Wynagrodzenie w kwarantanna
Warto przypomnieć, że pracownicy przebywający na kwarantannie lub w izolacji mają prawo do otrzymania świadczeń z tytułu choroby. Podstawą do ich wypłacenia jest decyzja państwowego inspektora sanitarnego, którą można dostarczyć pracodawcy lub ZUS po zakończeniu kwarantanny lub izolacji.
Zgodnie z przepisami państwowy inspektor sanitarny lub państwowy graniczny inspektor sanitarny może wydać decyzję o poddaniu kwarantannie lub izolacji osoby przebywającej na terytorium RP, jeśli jest ona zakażona, chora na chorobę zakaźną albo podejrzana o zakażenie lub chorobę zakaźną lub miała styczność ze źródłem biologicznego czynnika chorobotwórczego.
Aby w takiej sytuacji uzyskać świadczenie z tytułu choroby, należy przekazać decyzję inspektora sanitarnego do wypłacającego świadczenie (np. do pracodawcy, zleceniodawcy, ZUS).
Jeśli zasiłek chorobowy wypłaca ZUS, płatnik składek przekazuje decyzję wydaną ubezpieczonemu do ZUS. Może to zrobić za pośrednictwem portalu Platformy Usług Elektronicznych (PUE) ZUS.

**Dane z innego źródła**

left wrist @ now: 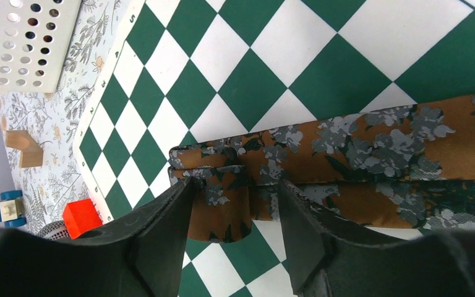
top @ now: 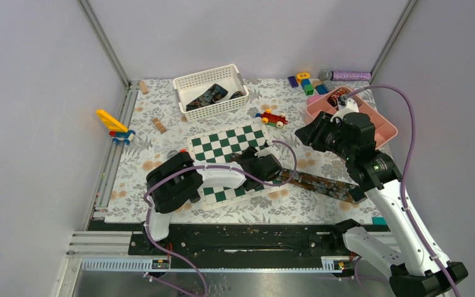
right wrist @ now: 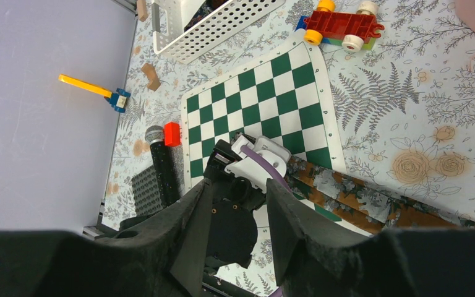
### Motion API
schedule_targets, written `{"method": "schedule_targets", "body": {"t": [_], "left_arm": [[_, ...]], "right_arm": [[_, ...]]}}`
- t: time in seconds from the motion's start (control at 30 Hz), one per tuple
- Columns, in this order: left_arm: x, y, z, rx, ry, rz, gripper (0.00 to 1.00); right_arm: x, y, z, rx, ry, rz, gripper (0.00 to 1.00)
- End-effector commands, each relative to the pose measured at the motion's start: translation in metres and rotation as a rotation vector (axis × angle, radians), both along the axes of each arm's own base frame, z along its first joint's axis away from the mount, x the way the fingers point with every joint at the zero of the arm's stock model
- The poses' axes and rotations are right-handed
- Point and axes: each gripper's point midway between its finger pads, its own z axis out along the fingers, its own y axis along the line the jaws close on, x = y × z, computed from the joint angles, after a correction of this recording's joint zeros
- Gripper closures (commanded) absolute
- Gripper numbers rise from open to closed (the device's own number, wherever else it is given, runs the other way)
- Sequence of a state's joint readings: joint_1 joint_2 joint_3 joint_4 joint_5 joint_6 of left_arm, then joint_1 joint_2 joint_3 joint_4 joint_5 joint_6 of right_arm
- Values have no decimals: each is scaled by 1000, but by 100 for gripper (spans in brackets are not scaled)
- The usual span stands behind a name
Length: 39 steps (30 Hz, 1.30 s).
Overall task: Roll the ties
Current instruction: Roll the tie at the center of the board.
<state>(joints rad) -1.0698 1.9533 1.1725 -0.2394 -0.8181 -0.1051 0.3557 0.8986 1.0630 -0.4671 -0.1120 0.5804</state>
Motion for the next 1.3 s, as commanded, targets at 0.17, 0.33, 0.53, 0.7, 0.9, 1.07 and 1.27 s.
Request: {"method": "schedule_targets", "body": {"t": [0.17,0.33,0.53,0.7,0.9,1.07,1.27], "left_arm": [[-5,-27,5,-121,49,-40,48],[-6,-33,0,-144,67,-48,48],[-2,-29,6,-129,37,-27,48],[0,-28,18,-136,15,-21,47],[3,-25,29,-134,-7,-5,47],[5,-22,38,-133,-34,11,46],[6,-19,50,-147,-55,18,45]], "right_arm": [[1,-7,14,2,-44,-30,55],[-2,-5,21,19,-56,-18,54],[-1,-4,22,25,-55,-19,54],[-2,-5,35,28,-78,-18,54],[-7,-2,53,60,-108,0,53],[-9,-2,54,65,-113,0,53],[-9,-2,58,69,-120,0,53]]}}
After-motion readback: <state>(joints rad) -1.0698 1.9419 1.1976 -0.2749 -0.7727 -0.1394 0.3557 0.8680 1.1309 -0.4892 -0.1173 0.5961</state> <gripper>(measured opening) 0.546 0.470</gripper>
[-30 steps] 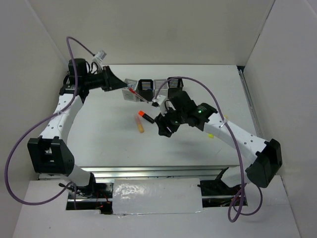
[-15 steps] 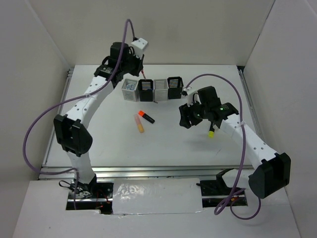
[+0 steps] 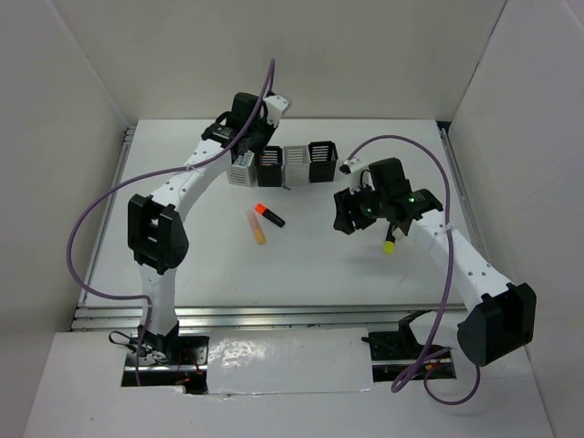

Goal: Sort the stationery into containers
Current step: Place the pen in the storage box.

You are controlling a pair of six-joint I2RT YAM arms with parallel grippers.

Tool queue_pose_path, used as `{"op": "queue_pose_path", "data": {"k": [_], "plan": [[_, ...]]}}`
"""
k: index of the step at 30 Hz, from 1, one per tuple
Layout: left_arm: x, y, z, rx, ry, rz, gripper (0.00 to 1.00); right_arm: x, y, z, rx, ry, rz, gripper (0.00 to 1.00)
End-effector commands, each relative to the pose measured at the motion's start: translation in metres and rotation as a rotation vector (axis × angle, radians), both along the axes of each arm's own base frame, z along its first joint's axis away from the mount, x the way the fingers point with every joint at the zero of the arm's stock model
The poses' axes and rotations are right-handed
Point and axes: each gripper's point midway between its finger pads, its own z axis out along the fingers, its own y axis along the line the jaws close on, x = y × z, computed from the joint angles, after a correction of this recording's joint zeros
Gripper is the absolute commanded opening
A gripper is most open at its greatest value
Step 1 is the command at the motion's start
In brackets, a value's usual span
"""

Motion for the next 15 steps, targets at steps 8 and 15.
{"op": "queue_pose_path", "data": {"k": [8,15], "plan": [[-0.004,-0.016,0.014,-0.053,0.012,-0.032,0.44,0.012,-0.004,0.008,0.010,-0.038,-0.042,0.62],[-0.050,-0.020,0.054,-0.176,0.029,-0.271,0.48,0.014,-0.002,0.008,0.005,-0.034,-0.036,0.60]]}}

Decyzję można dostarczyć płatnikowi składek bądź do ZUS po zakończeniu kwarantanny lub izolacji.
Ponadto, jeżeli lekarz uzna, że w trakcie hospitalizacji, izolacji lub kwarantanny ze względu na stan zdrowia osoby poddanej tym obowiązkom uzasadnione jest orzeczenie o czasowej niezdolności do pracy z powodu choroby i potwierdzi to wystawiając zwolnienie lekarskie, jest ono dokumentem do ustalenia prawa i wypłaty świadczeń z tytułu choroby.